Nothing but a number should be given: how many lines in the entries below include the string "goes".

Records from a collection:
- - - -
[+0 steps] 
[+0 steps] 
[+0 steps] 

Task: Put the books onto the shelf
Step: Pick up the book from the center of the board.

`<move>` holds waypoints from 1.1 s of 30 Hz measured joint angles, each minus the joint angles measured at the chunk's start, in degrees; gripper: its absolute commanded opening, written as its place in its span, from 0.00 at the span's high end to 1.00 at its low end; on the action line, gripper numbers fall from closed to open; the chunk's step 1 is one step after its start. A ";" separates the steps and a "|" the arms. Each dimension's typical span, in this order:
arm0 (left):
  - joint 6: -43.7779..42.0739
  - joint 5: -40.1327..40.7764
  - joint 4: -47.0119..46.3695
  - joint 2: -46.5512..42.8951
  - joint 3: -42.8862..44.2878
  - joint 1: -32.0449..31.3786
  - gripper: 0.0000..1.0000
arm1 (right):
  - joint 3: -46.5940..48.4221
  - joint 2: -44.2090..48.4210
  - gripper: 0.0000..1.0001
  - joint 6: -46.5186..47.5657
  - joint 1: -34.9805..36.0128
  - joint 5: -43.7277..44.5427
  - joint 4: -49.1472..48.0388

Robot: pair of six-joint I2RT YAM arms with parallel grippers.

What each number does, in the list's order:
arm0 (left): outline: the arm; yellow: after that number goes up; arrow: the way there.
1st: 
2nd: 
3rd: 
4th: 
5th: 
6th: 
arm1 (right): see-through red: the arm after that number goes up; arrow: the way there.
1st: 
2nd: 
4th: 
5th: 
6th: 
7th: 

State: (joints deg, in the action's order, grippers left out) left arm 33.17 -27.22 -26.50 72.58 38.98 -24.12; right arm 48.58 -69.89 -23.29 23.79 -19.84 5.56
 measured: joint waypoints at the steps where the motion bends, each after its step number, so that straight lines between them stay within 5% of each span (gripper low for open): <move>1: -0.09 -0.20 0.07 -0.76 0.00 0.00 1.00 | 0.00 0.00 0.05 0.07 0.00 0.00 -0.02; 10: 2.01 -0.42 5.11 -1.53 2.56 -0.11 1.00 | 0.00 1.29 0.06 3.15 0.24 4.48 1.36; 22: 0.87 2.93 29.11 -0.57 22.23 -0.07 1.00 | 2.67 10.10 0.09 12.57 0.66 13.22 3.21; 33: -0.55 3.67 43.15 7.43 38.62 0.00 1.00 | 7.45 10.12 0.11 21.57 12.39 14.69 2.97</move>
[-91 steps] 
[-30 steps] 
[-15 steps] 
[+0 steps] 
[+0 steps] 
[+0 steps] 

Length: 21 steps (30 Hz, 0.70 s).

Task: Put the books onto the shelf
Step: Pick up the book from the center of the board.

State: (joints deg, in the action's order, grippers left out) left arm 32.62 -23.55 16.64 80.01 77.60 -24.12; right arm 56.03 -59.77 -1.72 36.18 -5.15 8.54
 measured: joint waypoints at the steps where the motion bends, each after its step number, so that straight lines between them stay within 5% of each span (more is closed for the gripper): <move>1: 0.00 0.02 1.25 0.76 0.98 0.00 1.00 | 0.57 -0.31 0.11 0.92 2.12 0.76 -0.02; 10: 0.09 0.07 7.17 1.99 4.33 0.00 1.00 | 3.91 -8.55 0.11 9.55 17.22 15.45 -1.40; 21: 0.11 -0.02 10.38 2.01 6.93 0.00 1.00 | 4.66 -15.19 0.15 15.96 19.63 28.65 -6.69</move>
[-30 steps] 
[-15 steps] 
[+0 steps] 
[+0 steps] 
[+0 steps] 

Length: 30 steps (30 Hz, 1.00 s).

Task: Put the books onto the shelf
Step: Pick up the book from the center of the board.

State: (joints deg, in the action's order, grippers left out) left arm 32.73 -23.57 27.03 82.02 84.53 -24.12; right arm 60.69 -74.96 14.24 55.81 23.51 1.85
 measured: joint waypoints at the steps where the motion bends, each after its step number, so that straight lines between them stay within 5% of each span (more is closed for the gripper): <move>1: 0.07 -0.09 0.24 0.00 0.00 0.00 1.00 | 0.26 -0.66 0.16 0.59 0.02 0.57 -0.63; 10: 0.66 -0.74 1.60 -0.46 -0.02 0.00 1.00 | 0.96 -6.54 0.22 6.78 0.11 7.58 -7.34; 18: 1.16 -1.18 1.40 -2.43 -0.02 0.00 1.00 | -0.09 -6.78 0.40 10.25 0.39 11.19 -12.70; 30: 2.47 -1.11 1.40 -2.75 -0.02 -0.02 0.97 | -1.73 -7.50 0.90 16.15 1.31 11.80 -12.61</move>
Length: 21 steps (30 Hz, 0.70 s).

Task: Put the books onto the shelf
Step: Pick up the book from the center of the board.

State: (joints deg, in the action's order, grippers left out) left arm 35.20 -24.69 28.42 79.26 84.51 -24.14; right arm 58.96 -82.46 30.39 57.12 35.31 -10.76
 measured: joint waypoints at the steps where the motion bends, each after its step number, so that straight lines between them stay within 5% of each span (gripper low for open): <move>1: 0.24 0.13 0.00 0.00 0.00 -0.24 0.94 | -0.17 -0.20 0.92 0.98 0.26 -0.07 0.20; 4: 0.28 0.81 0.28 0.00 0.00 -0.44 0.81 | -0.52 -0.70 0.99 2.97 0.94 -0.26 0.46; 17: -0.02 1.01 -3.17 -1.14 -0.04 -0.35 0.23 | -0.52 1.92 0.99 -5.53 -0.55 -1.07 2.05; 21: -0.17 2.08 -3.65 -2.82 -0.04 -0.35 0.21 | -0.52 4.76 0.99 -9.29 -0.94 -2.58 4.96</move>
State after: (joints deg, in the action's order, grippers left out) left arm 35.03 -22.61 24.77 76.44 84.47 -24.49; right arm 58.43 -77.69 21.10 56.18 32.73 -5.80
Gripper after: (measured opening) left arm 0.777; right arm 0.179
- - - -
Written response ▸ 2